A real-time vision system for leaf manipulation that combines geometric computer vision with deep learning and Vision-Language-Action (VLA) models. This hybrid system integrates YOLOv8 for segmentation, RAFT-Stereo for depth estimation, and a custom CNN enhanced with LLaVA-1.6-Mistral-7B for intelligent grasp reasoning.

Key achievements:

Self-supervised learning eliminating 100% manual annotation
LoRA fine-tuning achieving 88% validation accuracy
Confidence-weighted framework dynamically balancing traditional CV, ML, and VLA predictions
Custom CUDA kernels and TensorRT acceleration
AWS GPU training infrastructure with Docker containerization

Multi-stage perception pipeline enhanced with Vision-Language-Action integration

Vision-Language-Action (VLA) System

LLaVA Integration and Fine-tuning

Foundation Model Enhancement for Grasp Reasoning

Integrated LLaVA-1.6-Mistral-7B foundation model with parameter-efficient LoRA fine-tuning:

Base Model: LLaVA-1.6-Mistral-7B (CLIP + Vicuna) for vision-language understanding
Fine-tuning: LoRA adaptation (rank=8, alpha=32) for leaf grasping tasks
Training Infrastructure: AWS GPU acceleration with MLflow experiment tracking
Performance: 88.0% validation accuracy through systematic hyperparameter optimization
Experiments: 4 systematic configurations with comprehensive evaluation

Hybrid CV-VLA Decision Framework

Dynamic Confidence-Based Integration

The system implements intelligent fusion between traditional CV, ML, and VLA predictions:

# Confidence-based weighting strategy
if vla_confidence > 0.8:
    weights = (0.4, 0.3, 0.3)  # CV, ML, VLA
elif vla_confidence > 0.5:
    weights = (0.7, 0.2, 0.1)  # Conservative VLA influence
else:
    weights = (0.9, 0.1, 0.0)  # Pure CV fallback

High VLA Confidence: Balanced three-way integration
Medium Confidence: CV-dominant with VLA assistance
Low Confidence: Traditional CV fallback for reliability
Adaptive Learning: VLA influence grows with operational experience

Multi-Stage Perception Pipeline

Instance Segmentation (YOLOv8)

Fine-tuned on approximately 900 images achieving 68% mAP@[0.5:0.95] with TensorRT optimization for real-time performance.

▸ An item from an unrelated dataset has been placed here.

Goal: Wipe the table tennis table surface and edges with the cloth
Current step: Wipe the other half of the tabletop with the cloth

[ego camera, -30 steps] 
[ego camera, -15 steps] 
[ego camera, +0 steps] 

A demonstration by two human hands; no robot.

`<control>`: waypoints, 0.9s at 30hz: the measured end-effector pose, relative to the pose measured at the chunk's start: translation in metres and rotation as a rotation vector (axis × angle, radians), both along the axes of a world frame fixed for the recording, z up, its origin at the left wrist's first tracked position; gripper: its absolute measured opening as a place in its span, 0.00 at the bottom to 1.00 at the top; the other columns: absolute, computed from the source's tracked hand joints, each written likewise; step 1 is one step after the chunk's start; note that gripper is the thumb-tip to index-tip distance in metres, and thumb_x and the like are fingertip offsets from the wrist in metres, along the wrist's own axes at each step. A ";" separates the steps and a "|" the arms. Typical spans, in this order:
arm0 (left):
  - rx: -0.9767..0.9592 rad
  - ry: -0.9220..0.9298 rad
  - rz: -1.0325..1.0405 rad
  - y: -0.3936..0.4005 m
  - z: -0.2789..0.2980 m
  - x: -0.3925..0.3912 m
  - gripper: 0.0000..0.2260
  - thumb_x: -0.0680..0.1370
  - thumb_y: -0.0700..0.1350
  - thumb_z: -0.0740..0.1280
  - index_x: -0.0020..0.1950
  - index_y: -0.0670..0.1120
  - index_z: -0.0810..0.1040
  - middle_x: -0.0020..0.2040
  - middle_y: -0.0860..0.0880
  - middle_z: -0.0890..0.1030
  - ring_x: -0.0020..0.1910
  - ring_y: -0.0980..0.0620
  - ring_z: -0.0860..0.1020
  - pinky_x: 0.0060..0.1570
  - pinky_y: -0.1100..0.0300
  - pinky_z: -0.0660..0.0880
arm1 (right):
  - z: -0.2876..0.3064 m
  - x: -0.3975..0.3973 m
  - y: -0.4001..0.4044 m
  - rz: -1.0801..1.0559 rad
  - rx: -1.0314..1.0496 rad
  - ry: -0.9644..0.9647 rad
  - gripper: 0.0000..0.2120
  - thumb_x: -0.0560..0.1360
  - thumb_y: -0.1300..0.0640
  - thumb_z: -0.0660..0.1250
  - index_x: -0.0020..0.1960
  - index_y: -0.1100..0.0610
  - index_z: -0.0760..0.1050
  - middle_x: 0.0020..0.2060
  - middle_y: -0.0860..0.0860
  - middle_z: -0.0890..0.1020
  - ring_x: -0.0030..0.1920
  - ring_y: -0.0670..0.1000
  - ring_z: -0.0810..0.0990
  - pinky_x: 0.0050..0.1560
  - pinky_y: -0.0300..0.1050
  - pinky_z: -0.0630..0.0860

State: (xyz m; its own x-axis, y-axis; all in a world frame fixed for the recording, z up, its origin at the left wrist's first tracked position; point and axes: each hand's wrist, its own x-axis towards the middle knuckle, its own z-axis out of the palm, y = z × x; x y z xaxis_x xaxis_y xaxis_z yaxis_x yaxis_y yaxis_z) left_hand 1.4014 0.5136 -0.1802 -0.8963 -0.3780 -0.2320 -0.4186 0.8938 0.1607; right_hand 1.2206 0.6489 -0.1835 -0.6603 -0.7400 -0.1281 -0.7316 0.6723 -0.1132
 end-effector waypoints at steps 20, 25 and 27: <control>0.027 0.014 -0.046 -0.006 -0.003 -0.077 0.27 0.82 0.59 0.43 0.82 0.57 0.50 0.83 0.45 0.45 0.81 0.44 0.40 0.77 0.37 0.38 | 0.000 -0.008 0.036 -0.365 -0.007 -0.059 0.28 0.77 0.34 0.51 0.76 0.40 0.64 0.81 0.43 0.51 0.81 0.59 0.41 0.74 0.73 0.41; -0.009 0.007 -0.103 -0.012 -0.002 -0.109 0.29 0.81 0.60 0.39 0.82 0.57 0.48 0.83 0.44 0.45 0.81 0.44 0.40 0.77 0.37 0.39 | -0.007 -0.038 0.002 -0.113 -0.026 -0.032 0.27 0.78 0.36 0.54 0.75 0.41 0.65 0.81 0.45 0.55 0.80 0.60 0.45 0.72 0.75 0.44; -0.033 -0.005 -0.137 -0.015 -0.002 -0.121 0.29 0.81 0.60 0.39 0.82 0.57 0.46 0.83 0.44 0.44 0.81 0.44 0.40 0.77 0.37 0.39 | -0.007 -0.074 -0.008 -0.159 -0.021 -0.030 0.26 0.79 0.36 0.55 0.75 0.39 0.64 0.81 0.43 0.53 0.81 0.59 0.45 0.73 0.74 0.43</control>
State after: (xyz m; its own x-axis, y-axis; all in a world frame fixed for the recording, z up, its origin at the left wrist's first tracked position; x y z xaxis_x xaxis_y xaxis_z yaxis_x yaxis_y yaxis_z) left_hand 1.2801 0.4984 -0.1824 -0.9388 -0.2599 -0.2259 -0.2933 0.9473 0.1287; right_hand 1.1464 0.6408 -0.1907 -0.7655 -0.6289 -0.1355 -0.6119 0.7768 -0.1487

Depth Estimation (RAFT-Stereo)

High-precision depth maps with sub-pixel accuracy (<0.5px) enhanced with custom CUDA kernels for accelerated point cloud generation.

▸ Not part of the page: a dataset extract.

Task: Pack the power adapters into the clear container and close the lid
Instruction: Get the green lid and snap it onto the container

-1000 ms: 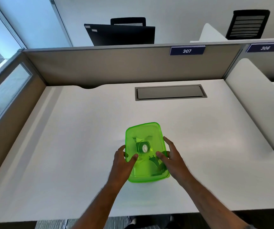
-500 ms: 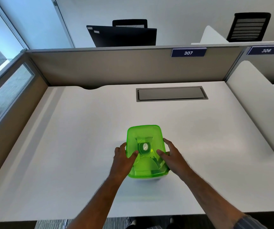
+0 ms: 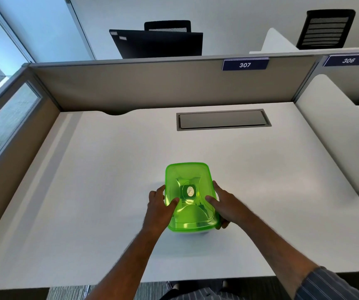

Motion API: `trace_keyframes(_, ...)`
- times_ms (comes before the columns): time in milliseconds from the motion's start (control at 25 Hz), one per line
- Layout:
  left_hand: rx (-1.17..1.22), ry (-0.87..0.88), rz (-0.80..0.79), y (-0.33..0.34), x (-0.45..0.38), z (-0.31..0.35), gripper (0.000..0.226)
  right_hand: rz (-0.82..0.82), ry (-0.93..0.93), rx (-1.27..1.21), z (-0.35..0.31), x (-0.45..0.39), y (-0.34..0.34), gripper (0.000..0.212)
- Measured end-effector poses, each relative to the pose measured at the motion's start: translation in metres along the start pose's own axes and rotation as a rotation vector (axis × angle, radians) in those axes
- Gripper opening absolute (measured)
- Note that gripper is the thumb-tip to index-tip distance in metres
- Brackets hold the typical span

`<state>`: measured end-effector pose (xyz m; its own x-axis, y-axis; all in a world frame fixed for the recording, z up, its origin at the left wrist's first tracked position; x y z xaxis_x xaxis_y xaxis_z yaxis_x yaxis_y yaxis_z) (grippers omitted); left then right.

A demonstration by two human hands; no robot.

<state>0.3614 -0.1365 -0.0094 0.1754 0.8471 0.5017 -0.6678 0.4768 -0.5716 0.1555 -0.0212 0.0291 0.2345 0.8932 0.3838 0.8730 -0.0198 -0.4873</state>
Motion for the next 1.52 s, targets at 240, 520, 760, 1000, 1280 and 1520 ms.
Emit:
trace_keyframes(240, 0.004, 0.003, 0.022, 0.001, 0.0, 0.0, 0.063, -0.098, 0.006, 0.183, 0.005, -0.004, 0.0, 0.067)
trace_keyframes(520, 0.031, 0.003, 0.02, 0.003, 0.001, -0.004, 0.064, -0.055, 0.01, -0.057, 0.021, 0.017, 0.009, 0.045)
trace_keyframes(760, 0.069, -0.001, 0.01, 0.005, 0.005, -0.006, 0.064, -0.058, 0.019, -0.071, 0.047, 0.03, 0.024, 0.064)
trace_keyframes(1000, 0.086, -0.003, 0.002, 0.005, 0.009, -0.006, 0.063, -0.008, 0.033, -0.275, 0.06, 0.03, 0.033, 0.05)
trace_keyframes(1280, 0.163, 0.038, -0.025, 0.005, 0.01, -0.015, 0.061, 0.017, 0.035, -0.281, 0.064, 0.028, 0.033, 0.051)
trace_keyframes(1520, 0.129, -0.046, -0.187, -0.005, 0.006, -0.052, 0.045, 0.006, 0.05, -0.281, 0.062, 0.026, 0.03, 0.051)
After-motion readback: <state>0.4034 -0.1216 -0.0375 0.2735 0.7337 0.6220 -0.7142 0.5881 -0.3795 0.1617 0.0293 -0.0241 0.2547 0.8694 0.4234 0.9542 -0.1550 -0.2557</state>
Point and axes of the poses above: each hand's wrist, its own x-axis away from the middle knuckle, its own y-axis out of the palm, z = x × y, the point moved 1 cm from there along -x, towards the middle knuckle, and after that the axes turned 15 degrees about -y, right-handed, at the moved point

Stereo vision pipeline: RGB input → depth estimation → 3D reconstruction

Hybrid Grasp Point Selection

Traditional CV Pipeline

Pareto optimization for leaf selection with geometric scoring:

Clutter Score (35%): Isolation using Signed Distance Fields
Distance Score (35%): Camera proximity with exponential falloff
Visibility Score (30%): Frame position and completeness

Grasp point selection criteria:

Flatness Analysis (25%): Surface smoothness via depth gradients
Approach Vector Quality (40%): Optimal robot orientation
Accessibility (15%): Camera-relative positioning
Edge Awareness (20%): Boundary distance analysis

ML Enhancement with MLflow Tracking

Custom GraspPointCNN with comprehensive experiment management:

Self-Supervised Learning: CV-generated training data (100% annotation-free)
MLflow Integration: 60+ tracked experiments across attention mechanisms
Architecture: 9-channel input with spatial/channel attention
Performance: 93.14% validation accuracy, 94.79% F1 score

GraspPointCNN with attention mechanism for grasp quality prediction

VLA-Enhanced Decision Making

Language-guided grasp reasoning with confidence weighting:

Prompt Engineering: Structured queries for grasp point evaluation
Confidence Scoring: Dynamic assessment of VLA prediction quality
Fallback Strategy: Robust degradation to proven CV algorithms
Continuous Learning: Adaptation through operational feedback

Hybrid CV-ML-VLA pipeline: Traditional geometric analysis (left) enhanced with foundation model reasoning (right)

Production Optimization

Custom CUDA Kernel Development

Developed GPU kernels addressing CPU bottlenecks in point cloud generation:

Performance: 5x speedup (150ms → 30ms) for real-time operation
Implementation: Parallelized 1.5M pixel processing with memory optimization

TensorRT & Model Optimization

System-wide acceleration with model compilation:

Models: YOLOv8, RAFT-Stereo, GraspPointCNN, and LLaVA components
Techniques: FP16 precision, operator fusion, graph optimization
Results: 35% throughput improvement (20 → 27 FPS)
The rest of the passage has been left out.